* [Data extracts]
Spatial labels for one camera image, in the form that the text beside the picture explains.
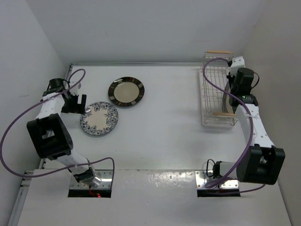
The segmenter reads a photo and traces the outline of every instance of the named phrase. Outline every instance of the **white panel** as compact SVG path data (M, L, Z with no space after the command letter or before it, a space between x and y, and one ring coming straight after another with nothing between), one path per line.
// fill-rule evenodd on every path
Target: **white panel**
M65 63L200 61L246 45L266 0L27 0Z
M246 67L260 76L253 90L262 122L286 154L279 183L293 225L301 222L301 1L269 1L244 52Z
M34 178L18 226L291 225L277 184L242 197L198 198L194 171L117 170L110 199L67 198L70 176Z
M82 68L76 66L73 71ZM130 108L117 107L119 121L103 137L87 135L78 114L61 114L74 150L90 161L107 156L118 169L200 169L208 158L236 161L246 143L240 124L232 129L201 125L199 66L85 66L79 90L87 105L110 102L108 88L120 77L132 76L145 87L143 99ZM78 80L82 73L73 76ZM47 168L59 163L47 161ZM110 161L95 165L107 169Z
M22 111L39 102L48 81L63 77L65 69L39 23L24 0L0 0L0 134ZM7 164L17 171L34 169L39 157L26 123L38 115L37 108L12 127L3 147ZM0 225L7 225L21 178L0 164Z

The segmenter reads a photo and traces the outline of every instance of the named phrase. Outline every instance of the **gray wall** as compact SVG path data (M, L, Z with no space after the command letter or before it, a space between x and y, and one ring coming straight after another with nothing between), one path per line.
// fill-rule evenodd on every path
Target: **gray wall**
M301 1L269 1L244 51L246 66L261 77L254 89L262 121L286 159L280 186L294 225L301 223Z
M27 0L65 64L241 54L266 0Z
M48 80L65 69L25 0L0 1L0 135L10 122L40 101ZM4 142L3 156L15 171L34 169L39 158L26 129L39 109L19 120ZM21 178L0 164L0 225L7 224Z

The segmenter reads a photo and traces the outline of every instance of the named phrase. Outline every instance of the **rack wire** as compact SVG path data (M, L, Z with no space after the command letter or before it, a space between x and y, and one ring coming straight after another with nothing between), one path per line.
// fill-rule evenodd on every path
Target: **rack wire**
M228 51L206 51L203 65L199 71L199 79L202 83L202 118L203 124L207 126L234 126L237 118L231 107L227 107L229 97L223 92L211 86L203 77L203 66L213 58L222 57L227 60L233 58L233 53ZM206 67L207 78L218 87L228 89L227 70L228 65L224 61L216 61Z

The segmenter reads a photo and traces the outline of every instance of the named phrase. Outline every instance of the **floral patterned plate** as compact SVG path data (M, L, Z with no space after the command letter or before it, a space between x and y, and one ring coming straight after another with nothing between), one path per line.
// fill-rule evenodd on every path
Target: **floral patterned plate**
M117 109L107 102L96 102L89 105L80 117L82 129L94 136L101 136L110 132L117 122Z

* [Requirement] All entries should be restated word for word; no images belong in the copy.

* [Task response]
Spatial labels for one camera image, in the form that the text beside the picture explains.
The segmenter reads a photo and traces the outline of every instance of the named phrase. Outline every instance of the **white panel** as compact SVG path data (M, L, Z with no space after the command letter or before it, a space between x and y, and one ring coming straight after another with nothing between), one path per line.
// fill-rule evenodd on every path
Target: **white panel**
M65 63L200 61L246 45L266 0L27 0Z
M246 67L260 76L253 90L262 122L286 154L279 183L293 225L301 222L301 1L269 1L244 52Z
M34 178L18 226L291 225L277 184L242 197L198 198L194 171L117 170L110 199L67 198L70 176Z
M82 68L76 66L73 71ZM130 108L117 107L119 121L103 137L87 135L78 114L61 114L74 150L90 161L107 156L118 169L200 169L208 158L236 161L246 143L240 124L232 129L201 125L199 66L85 66L79 90L87 105L110 102L108 88L120 77L132 76L145 87L143 99ZM78 80L82 73L73 76ZM47 168L59 163L47 161ZM110 161L95 165L107 169Z
M22 111L39 102L48 81L63 77L65 69L39 23L24 0L0 0L0 134ZM7 164L17 171L34 169L39 157L26 123L38 115L37 108L12 127L3 147ZM0 225L7 225L21 178L0 164Z

The segmenter reads a photo and traces the outline of every instance of the named phrase. Outline every instance of the **gray wall** as compact SVG path data (M, L, Z with no space after the command letter or before it, a space between x and y, and one ring coming straight after another with nothing between), one path per line.
// fill-rule evenodd on every path
Target: **gray wall**
M301 1L269 1L244 51L246 66L261 77L254 89L262 121L286 159L280 186L294 225L301 223Z
M27 0L65 64L241 54L266 0Z
M48 80L65 69L25 0L0 1L0 135L10 122L40 101ZM4 142L3 156L15 171L34 169L39 158L26 129L39 109L19 120ZM21 178L0 164L0 225L7 224Z

The segmenter reads a photo and traces the outline of every instance of the named phrase. Outline every instance of the **rack wire** as compact SVG path data (M, L, Z with no space after the command letter or before it, a space between x and y, and one ring coming straight after another with nothing between), one path per line.
// fill-rule evenodd on every path
Target: **rack wire**
M228 51L206 51L203 65L199 71L199 79L202 83L202 118L203 124L207 126L234 126L237 118L231 107L227 107L229 97L223 92L211 86L203 77L203 66L213 58L222 57L227 60L233 58L233 53ZM206 67L207 78L218 87L228 89L227 70L228 65L224 61L216 61Z

The segmenter reads a photo and traces the outline of every instance of the named phrase. Outline every instance of the **floral patterned plate** as compact SVG path data (M, L, Z with no space after the command letter or before it, a space between x and y, and one ring coming straight after another with nothing between), one path per line.
// fill-rule evenodd on every path
Target: **floral patterned plate**
M117 109L107 102L96 102L89 105L80 117L82 129L94 136L101 136L110 132L117 122Z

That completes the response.